REQUIRED WORK:
The lines from the top of the data down to the line with "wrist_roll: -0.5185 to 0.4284" should be repeated exactly, both ends included.

INFORMATION GIVEN:
::::::::

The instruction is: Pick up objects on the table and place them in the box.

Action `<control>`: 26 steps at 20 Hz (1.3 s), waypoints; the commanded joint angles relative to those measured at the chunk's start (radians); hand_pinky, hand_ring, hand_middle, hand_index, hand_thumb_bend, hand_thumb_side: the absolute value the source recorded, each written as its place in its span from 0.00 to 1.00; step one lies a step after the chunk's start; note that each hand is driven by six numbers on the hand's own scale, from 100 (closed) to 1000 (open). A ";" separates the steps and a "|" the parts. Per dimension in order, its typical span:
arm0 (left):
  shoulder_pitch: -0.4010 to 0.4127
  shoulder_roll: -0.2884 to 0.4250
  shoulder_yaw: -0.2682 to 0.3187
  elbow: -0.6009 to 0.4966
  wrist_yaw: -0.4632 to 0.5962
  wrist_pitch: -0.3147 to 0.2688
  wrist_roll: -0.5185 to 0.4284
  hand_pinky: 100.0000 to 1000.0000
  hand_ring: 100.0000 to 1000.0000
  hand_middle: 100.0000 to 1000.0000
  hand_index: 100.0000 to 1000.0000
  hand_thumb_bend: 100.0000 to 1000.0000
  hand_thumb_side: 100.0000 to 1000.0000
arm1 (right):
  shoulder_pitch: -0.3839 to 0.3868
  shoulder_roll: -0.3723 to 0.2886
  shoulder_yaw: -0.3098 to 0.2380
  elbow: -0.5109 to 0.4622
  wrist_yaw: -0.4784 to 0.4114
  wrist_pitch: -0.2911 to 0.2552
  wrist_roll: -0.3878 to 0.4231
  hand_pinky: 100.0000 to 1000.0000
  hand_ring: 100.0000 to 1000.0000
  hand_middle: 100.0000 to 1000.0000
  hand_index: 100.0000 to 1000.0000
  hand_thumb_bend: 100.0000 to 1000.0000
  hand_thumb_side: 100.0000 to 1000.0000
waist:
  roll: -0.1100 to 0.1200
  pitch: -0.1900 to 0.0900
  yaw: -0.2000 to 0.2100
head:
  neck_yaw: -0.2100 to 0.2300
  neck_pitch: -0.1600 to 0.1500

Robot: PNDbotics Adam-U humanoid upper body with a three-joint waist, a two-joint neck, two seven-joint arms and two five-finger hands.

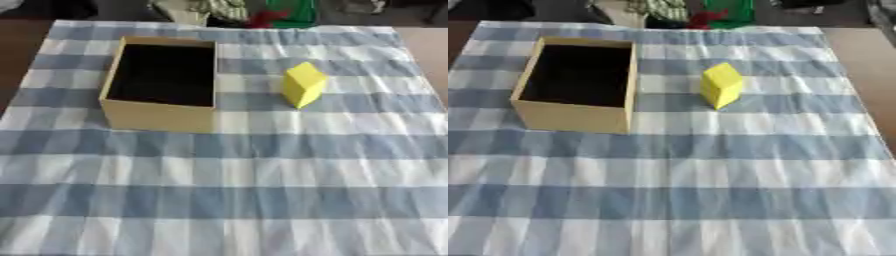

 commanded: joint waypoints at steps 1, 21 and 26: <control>-0.004 0.031 -0.001 -0.019 0.007 0.001 -0.005 0.90 0.55 0.57 0.73 0.12 0.37 | -0.027 -0.028 -0.004 0.019 0.032 -0.040 0.036 0.86 0.93 0.85 0.95 0.00 0.55 | 0.001 -0.024 -0.003 | 0.004 0.002; -0.007 0.028 -0.005 -0.019 0.009 0.004 -0.013 0.90 0.55 0.57 0.74 0.11 0.38 | -0.068 0.018 0.078 0.185 0.066 -0.341 0.328 0.95 1.00 0.94 1.00 0.28 0.52 | -0.006 -0.013 0.011 | 0.007 -0.019; -0.008 0.026 -0.005 -0.019 0.010 0.004 -0.014 0.90 0.55 0.57 0.74 0.11 0.38 | -0.079 0.026 0.049 0.226 0.104 -0.409 0.404 0.95 1.00 0.93 1.00 0.25 0.63 | -0.004 -0.013 0.010 | 0.008 -0.020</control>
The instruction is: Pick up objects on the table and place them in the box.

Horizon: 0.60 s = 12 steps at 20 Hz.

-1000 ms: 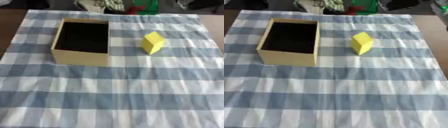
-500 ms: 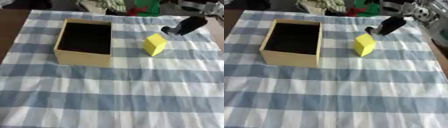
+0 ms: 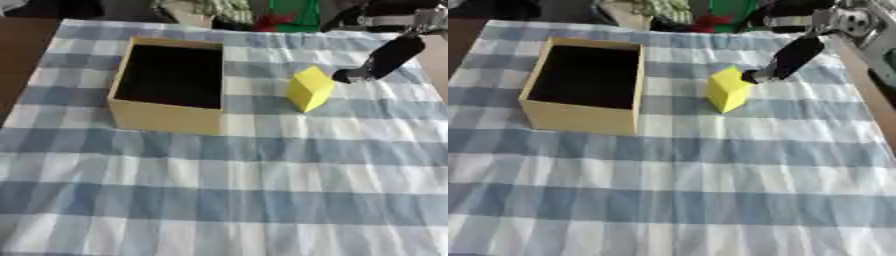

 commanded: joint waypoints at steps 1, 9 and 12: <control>-0.009 0.019 0.001 -0.019 0.004 -0.001 -0.004 0.90 0.55 0.57 0.74 0.11 0.38 | -0.028 -0.016 -0.038 0.017 0.027 -0.027 0.038 0.95 1.00 0.92 1.00 0.17 0.75 | 0.004 -0.017 -0.002 | 0.003 -0.009; -0.011 0.021 0.002 -0.019 0.004 -0.002 -0.003 0.90 0.55 0.57 0.74 0.11 0.37 | 0.008 -0.046 -0.063 0.006 0.023 0.070 -0.052 0.89 0.99 0.83 0.97 0.00 1.00 | 0.001 -0.018 -0.003 | 0.009 -0.009; -0.012 0.022 0.002 -0.019 0.005 -0.003 -0.003 0.90 0.55 0.57 0.74 0.11 0.37 | 0.027 -0.055 -0.066 0.041 0.006 0.116 -0.098 0.90 0.98 0.81 0.97 0.00 1.00 | 0.000 -0.018 -0.001 | 0.009 -0.008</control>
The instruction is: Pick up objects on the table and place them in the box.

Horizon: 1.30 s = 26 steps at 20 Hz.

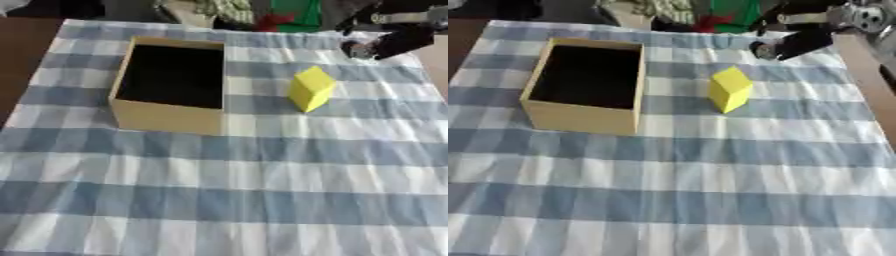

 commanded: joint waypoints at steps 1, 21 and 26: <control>-0.013 0.022 0.001 -0.019 0.005 -0.002 -0.001 0.90 0.55 0.57 0.74 0.11 0.37 | -0.002 -0.047 -0.012 0.026 -0.024 0.049 -0.048 0.90 0.98 0.80 0.97 0.00 1.00 | 0.001 -0.018 0.001 | 0.002 -0.008; -0.020 0.025 -0.002 -0.019 0.010 0.001 -0.006 0.90 0.55 0.57 0.73 0.11 0.37 | 0.057 -0.053 0.190 -0.069 -0.235 0.345 -0.239 0.97 1.00 0.81 1.00 0.01 1.00 | -0.011 -0.022 0.010 | -0.006 -0.014; -0.022 0.024 -0.003 -0.019 0.011 0.001 -0.008 0.90 0.55 0.57 0.73 0.11 0.37 | 0.065 -0.060 0.225 -0.130 -0.295 0.419 -0.253 0.97 1.00 0.81 1.00 0.00 1.00 | -0.013 -0.022 0.012 | -0.009 -0.016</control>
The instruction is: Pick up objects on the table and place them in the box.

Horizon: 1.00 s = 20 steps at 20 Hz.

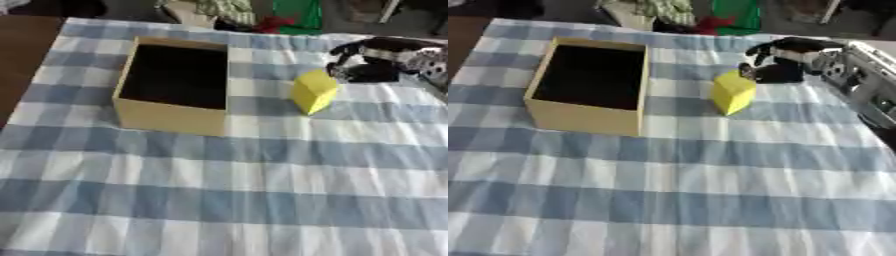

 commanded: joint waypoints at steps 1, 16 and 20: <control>-0.009 0.023 -0.002 -0.019 0.002 0.000 -0.004 0.90 0.55 0.57 0.73 0.11 0.37 | -0.010 -0.039 0.008 -0.047 -0.040 0.050 -0.008 0.97 1.00 0.81 1.00 0.00 1.00 | 0.002 -0.022 0.002 | -0.005 -0.009; -0.006 0.014 -0.002 -0.019 0.004 0.001 -0.006 0.90 0.55 0.57 0.73 0.10 0.37 | -0.021 -0.008 0.051 -0.187 -0.021 0.292 -0.019 0.97 1.00 0.91 1.00 0.00 1.00 | 0.005 -0.018 0.005 | -0.007 -0.010; -0.006 0.012 -0.002 -0.019 0.003 0.003 -0.007 0.90 0.55 0.57 0.73 0.10 0.38 | -0.008 -0.016 0.040 -0.255 -0.003 0.352 -0.035 0.97 1.00 0.91 1.00 0.00 1.00 | 0.005 -0.016 0.003 | -0.006 -0.011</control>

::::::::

TASK OUTPUT:
The instruction is: Pick up objects on the table and place them in the box.

Action `<control>`: 26 steps at 20 Hz (1.3 s), waypoints; the commanded joint angles relative to those measured at the chunk's start (radians); hand_pinky, hand_ring, hand_middle, hand_index, hand_thumb_bend, hand_thumb_side: the absolute value the source recorded, each written as its place in its span from 0.00 to 1.00; step one lies a step after the chunk's start; note that each hand is driven by six numbers on the hand's own scale, from 100 (closed) to 1000 (open). A ";" separates the steps and a "|" the parts. Per dimension in order, its typical span:
arm0 (left):
  shoulder_pitch: -0.4010 to 0.4127
  shoulder_roll: -0.2884 to 0.4250
  shoulder_yaw: -0.2682 to 0.3187
  elbow: -0.6009 to 0.4966
  wrist_yaw: -0.4632 to 0.5962
  wrist_pitch: -0.3147 to 0.2688
  wrist_roll: -0.5185 to 0.4284

This is the complete answer to the exercise.